Orbital Biocarbon, ein Startup zur Klärschlammverarbeitung, das die Pyrolysetechnologie von PYREG nutzt, hat die Investitionen gesichert, um die Entwicklung von Klärschlammbehandlungsanlagen zu beschleunigen. Diese Nachricht kommt zu einem Zeitpunkt, da die Region mit begrenzten Entsorgungskapazitäten und wachsenden Bedenken hinsichtlich PFAS-Kontamination konfrontiert ist.
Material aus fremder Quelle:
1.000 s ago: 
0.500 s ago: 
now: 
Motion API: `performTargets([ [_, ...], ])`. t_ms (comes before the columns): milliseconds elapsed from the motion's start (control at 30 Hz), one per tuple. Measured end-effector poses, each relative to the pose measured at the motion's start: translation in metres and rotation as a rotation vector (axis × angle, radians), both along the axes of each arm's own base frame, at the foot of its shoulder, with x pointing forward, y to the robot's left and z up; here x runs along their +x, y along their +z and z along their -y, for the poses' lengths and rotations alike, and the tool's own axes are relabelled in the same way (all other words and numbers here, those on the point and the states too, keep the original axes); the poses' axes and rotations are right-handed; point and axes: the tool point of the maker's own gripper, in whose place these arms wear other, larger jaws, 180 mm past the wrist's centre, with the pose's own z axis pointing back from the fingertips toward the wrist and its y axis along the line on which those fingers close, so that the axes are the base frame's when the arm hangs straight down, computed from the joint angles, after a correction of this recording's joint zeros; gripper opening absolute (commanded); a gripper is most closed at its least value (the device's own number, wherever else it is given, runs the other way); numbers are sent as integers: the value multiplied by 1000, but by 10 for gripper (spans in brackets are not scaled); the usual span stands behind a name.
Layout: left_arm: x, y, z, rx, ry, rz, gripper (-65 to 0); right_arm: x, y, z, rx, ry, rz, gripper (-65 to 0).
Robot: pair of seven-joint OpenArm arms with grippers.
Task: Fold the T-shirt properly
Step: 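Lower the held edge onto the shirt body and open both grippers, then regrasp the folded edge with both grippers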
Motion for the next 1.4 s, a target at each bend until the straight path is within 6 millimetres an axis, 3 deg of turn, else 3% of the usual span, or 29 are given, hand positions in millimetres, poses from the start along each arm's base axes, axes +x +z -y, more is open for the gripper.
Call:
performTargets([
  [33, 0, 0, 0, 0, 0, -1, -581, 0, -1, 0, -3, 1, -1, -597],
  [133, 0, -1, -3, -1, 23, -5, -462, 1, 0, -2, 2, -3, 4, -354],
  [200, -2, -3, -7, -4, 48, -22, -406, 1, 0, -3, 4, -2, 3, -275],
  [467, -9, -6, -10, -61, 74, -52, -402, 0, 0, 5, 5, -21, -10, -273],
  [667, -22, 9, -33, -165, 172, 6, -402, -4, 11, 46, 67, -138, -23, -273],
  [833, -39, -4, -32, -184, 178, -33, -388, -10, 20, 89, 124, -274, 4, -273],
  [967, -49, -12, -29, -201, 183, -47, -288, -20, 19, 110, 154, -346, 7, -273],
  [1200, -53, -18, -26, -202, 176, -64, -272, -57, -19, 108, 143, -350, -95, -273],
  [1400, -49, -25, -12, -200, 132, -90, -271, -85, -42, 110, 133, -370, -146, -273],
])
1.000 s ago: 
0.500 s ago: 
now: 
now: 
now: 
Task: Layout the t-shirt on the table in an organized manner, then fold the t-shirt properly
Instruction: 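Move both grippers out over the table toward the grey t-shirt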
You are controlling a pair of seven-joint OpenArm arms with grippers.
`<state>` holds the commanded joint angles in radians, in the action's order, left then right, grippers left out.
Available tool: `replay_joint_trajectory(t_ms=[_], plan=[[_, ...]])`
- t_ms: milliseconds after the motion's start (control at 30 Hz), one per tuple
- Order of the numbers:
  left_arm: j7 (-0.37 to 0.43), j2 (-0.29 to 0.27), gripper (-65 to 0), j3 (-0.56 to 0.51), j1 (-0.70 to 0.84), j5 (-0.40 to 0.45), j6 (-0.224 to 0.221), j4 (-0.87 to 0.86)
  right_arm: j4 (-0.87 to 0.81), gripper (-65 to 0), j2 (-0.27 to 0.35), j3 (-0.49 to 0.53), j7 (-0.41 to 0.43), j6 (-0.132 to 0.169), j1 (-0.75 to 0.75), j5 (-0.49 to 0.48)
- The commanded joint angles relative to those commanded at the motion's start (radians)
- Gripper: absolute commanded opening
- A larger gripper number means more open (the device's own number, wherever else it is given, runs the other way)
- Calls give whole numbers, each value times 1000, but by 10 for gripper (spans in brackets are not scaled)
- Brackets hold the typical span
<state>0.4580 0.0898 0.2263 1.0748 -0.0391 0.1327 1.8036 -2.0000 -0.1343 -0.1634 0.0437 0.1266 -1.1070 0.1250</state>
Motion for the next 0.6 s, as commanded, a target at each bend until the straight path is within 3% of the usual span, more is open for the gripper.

Das System von Orbital wandelt getrockneten Klärschlamm in Klärschlammkohle um und zerstört dabei PFAS sowie andere organische Schadstoffe. Die erste Anlage des Unternehmens, die sich derzeit in der Nähe von Pittsburgh befindet, soll jährlich bis zu 14.400 feuchte Tonnen Schlamm verarbeiten und etwa 1.700 Tonnen Biokohle produzieren. Weitere Anlagen könnten um ein Vielfaches vergrößert werden, um der regional wachsenden Nachfrage gerecht zu werden.
Mehr als die Hälfte des Klärschlamms wird derzeit als Dünger auf landwirtschaftlichen Flächen in den USA verteilt. Der Rest wird laut US-EPA deponiert, verbrannt oder in Kompostierungsprozessen verwendet. In diesem Jahr (2025) haben mindestens ein Dutzend US-Bundesstaaten PFAS-bezogene Beschränkungen zur Klärschlammentsorgung diskutiert. Maine war der erste Bundesstaat, der die landwirtschaftliche Anwendung von Schlamm verbot, doch das Gesetz löste eine Entsorgungskapazitätskrise aus, nachdem der größte Deponiebetreiber des Bundesstaates, Casella Waste Systems, erklärte, er könne das Material nicht annehmen.